Our online lives can often feel like living in a digital Wild West, where bots, deepfakes, and data harvesting are always lurking, waiting to perpetrate a scam, influence our thoughts, and compromise our privacy, making us feel increasingly less secure. The authenticity of the things we see online has never been more uncertain. As technology improves, it becomes even more difficult to decide what is authentic and what is obviously fake.
Not.bot from Julia Social is an innovative approach to online authenticity and identity protection. As advanced anti-bot technology, not.bot is a powerful safeguard for one’s digital identity, offering digital verification that prioritizes privacy and data security. The approach flips the authenticity narrative, placing power back into the hands of individuals.
“Every click and swipe we make leaves a digital footprint,” explains Julia Social founder Ken Griggs. “This has led to increasing privacy concerns.”
Griggs and the not.bot team have a mission to help people maintain human-to-human, social relationships in a digital world that is full of bots and data protection worries.
The rise of digital privacy concerns
Most people have a faint understanding of how their movements online are tracked. Everyone, from businesses to private citizens, can feel the ripple effects of data breaches, deepfakes, and bot-driven scams. Cybercriminals can steal identities, scammers can create convincing fake accounts and clean out people’s bank accounts, and data brokers can exploit stolen data.
Privacy threats are accelerating with improvements in deepfakes and AI-driven impersonations. Manipulated videos and AI-generated messaging can erode trust, convincing people to give up everything from their money to their private information.
Spam emails are as old as email itself, but email scammers and phishing schemes have gotten far more sophisticated. These modern scam artists have blurred the lines between authentic human interaction and connection driven by an algorithm.
The question is, in a world where anything can be faked online, how does one prove they are a human online without sacrificing privacy?
“Julia Social is on a mission to privacy-protect digital identities,” says Griggs. “These are identities people can use to interact with others authentically online.”
Data exploitation and identity theft
Digital identity theft and data exploitation often happen without people even realizing it.
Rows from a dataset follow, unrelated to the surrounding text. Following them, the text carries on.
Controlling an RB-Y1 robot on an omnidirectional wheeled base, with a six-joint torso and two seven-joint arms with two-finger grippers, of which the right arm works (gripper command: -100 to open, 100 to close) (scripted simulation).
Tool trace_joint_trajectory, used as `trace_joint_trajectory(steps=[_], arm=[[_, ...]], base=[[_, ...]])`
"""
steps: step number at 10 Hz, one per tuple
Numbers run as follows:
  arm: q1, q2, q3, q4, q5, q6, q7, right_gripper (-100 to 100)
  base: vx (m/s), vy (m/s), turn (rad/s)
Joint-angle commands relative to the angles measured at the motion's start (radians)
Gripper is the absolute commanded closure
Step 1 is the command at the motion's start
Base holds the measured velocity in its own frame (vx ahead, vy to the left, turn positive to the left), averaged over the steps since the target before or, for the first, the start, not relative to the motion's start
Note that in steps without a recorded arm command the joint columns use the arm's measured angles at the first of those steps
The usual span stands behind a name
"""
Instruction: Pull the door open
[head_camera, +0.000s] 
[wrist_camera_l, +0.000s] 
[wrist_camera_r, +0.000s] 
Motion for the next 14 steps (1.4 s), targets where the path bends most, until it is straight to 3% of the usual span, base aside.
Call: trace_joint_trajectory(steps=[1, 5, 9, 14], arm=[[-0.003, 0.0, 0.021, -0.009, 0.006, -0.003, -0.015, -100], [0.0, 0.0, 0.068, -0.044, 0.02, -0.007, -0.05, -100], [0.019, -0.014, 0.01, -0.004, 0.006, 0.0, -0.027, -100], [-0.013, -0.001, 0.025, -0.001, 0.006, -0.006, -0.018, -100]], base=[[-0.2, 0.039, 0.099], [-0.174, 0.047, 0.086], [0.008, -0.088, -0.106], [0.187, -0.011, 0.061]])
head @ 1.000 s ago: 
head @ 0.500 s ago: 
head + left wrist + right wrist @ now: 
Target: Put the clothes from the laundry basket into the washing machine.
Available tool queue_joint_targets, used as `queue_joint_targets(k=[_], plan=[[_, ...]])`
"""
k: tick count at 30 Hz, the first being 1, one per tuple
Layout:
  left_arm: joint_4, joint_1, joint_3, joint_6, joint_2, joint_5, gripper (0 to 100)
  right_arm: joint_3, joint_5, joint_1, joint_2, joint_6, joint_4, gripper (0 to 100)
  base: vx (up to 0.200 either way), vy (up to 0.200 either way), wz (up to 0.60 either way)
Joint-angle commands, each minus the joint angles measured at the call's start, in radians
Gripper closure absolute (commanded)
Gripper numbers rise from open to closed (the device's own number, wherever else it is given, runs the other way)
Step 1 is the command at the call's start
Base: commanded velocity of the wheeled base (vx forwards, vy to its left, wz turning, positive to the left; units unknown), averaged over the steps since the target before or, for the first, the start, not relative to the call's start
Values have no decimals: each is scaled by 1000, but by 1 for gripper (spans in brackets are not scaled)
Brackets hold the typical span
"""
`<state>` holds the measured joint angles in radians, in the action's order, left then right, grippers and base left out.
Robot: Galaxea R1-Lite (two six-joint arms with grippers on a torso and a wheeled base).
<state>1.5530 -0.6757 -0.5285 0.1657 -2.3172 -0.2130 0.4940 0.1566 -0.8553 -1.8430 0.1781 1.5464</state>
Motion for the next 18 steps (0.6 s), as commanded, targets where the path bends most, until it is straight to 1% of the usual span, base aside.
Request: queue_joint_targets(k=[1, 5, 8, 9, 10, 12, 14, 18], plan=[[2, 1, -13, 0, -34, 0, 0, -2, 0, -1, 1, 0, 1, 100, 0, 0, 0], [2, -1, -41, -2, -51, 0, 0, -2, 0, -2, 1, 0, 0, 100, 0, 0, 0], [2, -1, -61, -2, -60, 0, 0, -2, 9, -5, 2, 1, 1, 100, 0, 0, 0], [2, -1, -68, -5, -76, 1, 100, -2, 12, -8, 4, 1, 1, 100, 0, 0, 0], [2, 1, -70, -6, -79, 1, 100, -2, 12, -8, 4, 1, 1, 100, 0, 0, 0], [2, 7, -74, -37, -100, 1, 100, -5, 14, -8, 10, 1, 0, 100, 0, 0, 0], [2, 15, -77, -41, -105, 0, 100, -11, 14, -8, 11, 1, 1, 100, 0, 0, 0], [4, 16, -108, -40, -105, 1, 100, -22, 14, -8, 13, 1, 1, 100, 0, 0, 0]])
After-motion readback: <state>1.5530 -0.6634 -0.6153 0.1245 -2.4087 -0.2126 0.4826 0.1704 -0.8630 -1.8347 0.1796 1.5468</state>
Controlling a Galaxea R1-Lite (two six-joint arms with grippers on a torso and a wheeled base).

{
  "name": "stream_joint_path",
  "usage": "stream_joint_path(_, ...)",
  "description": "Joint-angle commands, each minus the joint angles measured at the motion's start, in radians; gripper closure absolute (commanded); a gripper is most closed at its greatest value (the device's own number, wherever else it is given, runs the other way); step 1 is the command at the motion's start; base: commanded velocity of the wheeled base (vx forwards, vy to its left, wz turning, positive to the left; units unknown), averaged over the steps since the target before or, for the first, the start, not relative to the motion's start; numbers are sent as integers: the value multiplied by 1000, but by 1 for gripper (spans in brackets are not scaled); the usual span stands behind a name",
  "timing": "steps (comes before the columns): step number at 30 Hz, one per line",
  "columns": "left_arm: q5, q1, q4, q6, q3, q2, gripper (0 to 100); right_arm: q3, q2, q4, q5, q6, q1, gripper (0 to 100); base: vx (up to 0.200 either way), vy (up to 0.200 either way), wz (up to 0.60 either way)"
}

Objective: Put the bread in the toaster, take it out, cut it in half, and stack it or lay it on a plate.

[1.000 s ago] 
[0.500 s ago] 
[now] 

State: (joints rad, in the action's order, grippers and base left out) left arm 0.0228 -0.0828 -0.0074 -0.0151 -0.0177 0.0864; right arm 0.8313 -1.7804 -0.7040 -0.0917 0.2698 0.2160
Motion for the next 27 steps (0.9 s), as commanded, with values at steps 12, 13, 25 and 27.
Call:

People may feel that they are careful about what they share online, but metadata, location pings, and browsing profiles can lurk just below the surface, leaving people online vulnerable.
“The team thinks a lot about what would happen if we got hacked and every bit of data was stolen and made public,” says Griggs. “What could the attackers learn and use?”
By putting themselves in the shoes of people interacting online, Julia Social has been able to structure not.bot to help create an internet for humans, where authenticity is the most important factor.
“The race to collect personal data has warped business practices,” Griggs explains. “As businesses chase exclusivity and a leg up in their industry, they overstep boundaries and use data without consent.”
Using algorithms can make this problem bigger, manipulating behavior and creating bias.
However, Griggs and the team at Julia Social have noticed that the pendulum may be swinging the other way. People are recognizing the problem with surveillance-based approaches to data. People are seeking tools that will allow them to protect their private data without surrendering control of their identities online, bringing online communities closer to their original intent of bringing real people together.
Privacy-first ID app
The not.bot approach is revolutionary because it has a privacy-first priority. The centralized databases that other authentication models use can be vulnerable to leaks. Not.bot stores information only on the user’s device, with Julia Social never retaining copies of user aliases or passport information they receive when people enroll.
Separate aliases are held on the blockchain, with no way of telling if any two aliases belong to the same person. Aliases can be used to enable or avoid tracking, and users can use them publicly or keep them private.
Not.bot users can also connect verified users to their trusted contact network through digital autograph stickers. These stickers, which can be QR codes or private JAB codes, can prove authorship and identity on posts, messages, or even physical documents.
“With a quick scan of the sticker, not.bot can confirm who created the sticker, what message it contains, when it was made and scanned, and other important identity information,” says Griggs.
Not.bot begins with anonymity as its very foundation, with users in control of what they reveal and what they keep to themselves.
Rethinking identity verification and digital trust
When a social media post goes viral, many wonder if the original poster is real — or just another bot. With not.bot, authors can verify their human identity and authorship of popular posts by using not.bot stickers.
Julia Social has people rethinking the concept of digital trust with not.bot. People no longer have to be dependent on corporations to keep their data safe. Instead, they can lean on independent, personal verification.
Not.bot represents an exciting paradigm shift, where an online world that is crowded with digital manipulation and distrust can be changed, revealing that there are real people behind screens who deeply care about sowing trust and authenticity.